▶ [Work required] Reading the listing below, count the lines that contain the word "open" and give that count alone.

▶ [Source data]
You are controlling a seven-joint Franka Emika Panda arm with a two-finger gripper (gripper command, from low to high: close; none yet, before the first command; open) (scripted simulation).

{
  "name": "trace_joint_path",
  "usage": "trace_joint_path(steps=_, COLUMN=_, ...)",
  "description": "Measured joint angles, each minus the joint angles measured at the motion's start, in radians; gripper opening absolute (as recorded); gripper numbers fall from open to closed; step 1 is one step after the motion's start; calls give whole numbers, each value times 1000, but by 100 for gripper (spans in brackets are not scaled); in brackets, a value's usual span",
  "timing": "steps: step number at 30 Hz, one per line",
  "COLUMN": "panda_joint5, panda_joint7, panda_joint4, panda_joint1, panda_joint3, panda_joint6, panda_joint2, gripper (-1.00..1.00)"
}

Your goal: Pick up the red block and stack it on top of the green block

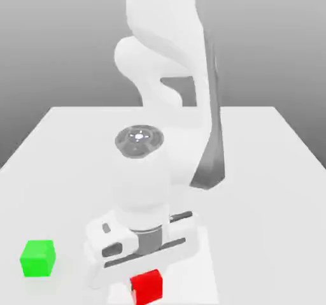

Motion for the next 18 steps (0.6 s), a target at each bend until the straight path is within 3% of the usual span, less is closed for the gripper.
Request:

▶ [The completed task] 2